Il lui tendit ses deux mains et s’inclina vers elle. Elle était assise au bord du lit. Elle ne bougea pas et le regarda de bas en haut, glaciale, parce qu’elle avait besoin de se glacer elle-même, d’étouffer cette flamme d’espoir stupide que de temps en temps un geste ou quelques mots de Roland allumaient. Comme la fleur sur le cadavre de l’Inconnu. Exactement…

— Ne sois pas idiot…

— C’est toi qui es idiote !…

Il s’assit à côté d’elle sur le lit, à sa gauche, et mit tendrement son bras droit autour de ses épaules. Elle sentit son cœur faire un saut de grenouille dans sa poitrine. Elle esquissa un mouvement en avant pour se dégager mais son courage s’effondra, elle se laissa aller. En fermant les yeux, elle appuya sa tête contre l’épaule de Roland.

— Roland… Roland… je t’en prie… Ce n’est pas possible. Tu le sais bien. Tu te souviendras toujours de ce que j’étais…

Il essaya de répondre, mais il n’y avait rien à dire. Il ne pouvait pas oublier. Ce qu’il ne pouvait pas oublier c’était justement ce qu’il essayait de retrouver… là, dans son bras… c’était elle… Elle était là… Mais celle dont il se souvenait, où était-elle ? Pour aimer Jeanne il devait d’abord ne plus se souvenir d’elle…

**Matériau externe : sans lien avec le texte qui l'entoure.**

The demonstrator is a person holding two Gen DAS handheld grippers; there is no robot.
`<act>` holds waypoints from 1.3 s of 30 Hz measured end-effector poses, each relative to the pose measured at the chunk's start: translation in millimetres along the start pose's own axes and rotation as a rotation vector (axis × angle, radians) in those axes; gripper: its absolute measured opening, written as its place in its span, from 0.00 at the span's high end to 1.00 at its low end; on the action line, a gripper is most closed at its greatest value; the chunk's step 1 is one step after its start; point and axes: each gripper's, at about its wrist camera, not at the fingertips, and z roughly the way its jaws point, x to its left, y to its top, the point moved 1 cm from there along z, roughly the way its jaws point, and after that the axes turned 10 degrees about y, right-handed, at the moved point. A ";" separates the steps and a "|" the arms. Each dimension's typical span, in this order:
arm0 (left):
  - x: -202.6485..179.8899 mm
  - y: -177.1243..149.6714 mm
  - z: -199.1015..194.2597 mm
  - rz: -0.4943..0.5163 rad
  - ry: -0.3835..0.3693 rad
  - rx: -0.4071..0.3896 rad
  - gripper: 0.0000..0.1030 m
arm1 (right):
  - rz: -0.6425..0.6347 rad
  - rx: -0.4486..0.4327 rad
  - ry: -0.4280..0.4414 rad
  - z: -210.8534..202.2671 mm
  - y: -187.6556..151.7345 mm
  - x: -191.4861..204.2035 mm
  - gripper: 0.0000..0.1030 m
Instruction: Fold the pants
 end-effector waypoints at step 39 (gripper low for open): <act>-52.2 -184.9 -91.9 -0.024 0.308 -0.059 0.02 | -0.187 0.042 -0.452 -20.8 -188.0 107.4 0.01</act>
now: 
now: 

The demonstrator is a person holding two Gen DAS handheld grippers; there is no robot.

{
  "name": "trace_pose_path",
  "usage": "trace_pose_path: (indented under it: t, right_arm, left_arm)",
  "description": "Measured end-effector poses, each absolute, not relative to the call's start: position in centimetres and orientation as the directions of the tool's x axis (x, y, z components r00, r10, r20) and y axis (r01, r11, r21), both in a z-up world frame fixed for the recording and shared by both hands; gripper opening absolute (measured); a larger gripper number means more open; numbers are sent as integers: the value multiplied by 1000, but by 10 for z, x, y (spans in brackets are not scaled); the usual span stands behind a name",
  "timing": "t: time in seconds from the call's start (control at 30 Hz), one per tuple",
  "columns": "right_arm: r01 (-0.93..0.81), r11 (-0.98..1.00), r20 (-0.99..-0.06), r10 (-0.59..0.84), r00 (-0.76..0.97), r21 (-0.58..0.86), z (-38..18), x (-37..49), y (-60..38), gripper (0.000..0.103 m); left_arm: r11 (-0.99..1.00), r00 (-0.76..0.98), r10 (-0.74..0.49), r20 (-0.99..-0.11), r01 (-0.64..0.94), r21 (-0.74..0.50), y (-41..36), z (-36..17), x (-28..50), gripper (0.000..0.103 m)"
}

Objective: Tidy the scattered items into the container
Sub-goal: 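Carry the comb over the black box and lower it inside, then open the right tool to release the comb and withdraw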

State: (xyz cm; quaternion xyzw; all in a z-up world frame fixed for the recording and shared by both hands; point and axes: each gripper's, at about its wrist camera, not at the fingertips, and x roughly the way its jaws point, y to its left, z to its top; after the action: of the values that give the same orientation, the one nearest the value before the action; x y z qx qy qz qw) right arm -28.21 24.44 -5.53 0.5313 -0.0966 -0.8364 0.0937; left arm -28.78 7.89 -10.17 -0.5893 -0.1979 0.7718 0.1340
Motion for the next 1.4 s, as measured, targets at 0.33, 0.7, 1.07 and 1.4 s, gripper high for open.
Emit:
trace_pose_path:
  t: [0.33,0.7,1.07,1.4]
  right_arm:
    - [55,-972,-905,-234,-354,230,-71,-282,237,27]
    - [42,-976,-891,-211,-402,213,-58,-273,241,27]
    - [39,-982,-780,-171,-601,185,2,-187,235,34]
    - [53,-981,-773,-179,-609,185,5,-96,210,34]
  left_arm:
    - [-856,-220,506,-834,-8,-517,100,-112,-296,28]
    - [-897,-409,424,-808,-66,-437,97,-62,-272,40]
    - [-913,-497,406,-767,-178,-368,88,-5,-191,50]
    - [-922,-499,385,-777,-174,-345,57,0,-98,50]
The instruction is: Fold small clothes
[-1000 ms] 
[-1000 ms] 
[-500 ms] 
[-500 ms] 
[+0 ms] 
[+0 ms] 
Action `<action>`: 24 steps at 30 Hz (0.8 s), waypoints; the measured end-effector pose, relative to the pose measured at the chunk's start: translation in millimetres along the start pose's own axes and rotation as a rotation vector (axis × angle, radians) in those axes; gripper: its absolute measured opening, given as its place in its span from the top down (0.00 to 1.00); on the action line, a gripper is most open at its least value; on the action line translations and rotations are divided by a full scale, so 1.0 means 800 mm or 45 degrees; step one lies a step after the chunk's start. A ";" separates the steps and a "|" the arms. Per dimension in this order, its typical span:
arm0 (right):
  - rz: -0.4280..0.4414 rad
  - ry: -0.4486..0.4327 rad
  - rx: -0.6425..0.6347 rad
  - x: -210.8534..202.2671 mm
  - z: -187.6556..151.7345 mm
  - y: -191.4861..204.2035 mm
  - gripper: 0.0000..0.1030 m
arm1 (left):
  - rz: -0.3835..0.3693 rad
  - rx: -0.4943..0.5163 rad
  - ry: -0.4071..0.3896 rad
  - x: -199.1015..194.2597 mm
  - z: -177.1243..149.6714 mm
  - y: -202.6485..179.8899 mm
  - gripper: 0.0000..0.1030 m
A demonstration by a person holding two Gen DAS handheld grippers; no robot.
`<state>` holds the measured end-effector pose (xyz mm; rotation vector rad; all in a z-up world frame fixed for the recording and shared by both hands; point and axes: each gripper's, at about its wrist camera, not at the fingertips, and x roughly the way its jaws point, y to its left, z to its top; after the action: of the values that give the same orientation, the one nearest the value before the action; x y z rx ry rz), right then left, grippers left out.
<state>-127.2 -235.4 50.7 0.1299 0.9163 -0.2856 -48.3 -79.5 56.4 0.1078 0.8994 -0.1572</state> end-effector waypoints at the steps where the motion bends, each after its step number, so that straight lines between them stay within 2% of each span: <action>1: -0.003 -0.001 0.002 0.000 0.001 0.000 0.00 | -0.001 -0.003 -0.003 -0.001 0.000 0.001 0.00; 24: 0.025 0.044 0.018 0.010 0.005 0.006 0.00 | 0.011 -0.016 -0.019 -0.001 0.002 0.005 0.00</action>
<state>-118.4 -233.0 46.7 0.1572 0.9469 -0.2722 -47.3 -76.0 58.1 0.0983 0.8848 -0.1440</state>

Il ne chercha plus à se convaincre ni à la convaincre. Il s’appuyait à elle comme elle s’appuyait à lui, chacun avec sa propre peine et leur peine commune. Ils se taisaient, il n’y avait plus rien à dire… Mais quelque chose de leur vieille intimité venait de renaître. Simplement le réconfort d’être ensemble dans la même chaleur de leurs corps appuyés l’un à l’autre, et de se comprendre sans avoir besoin de parler. Jeanne avait rouvert les yeux, ils regardaient en face d’eux le mur blanc, le mur à peindre, il y en avait un dans chaque chambre, où chacun pouvait peindre ce qu’il voulait, puis l’effacer ou le garder. Jeanne n’avait rien peint, le mur était blanc, le mur attendait. Par la porte qu’elle avait laissée ouverte, exprès, le vent leur donna deux papillons. Ils avaient deux ailes brunes et deux ailes bleues, semées d’une centaine de petites taches blanches rondes. Ils dansaient et palpitaient dans l’air, chacun tournant autour de l’autre, comme les deux mains de l’amour, et le vent léger les emmenait avec lui dans sa ronde, c’était une fleur dans l’air, une flamme bleue et brune, une seule, ils étaient deux mais ne se séparaient pas, le vent qui les avait apportés les remporta.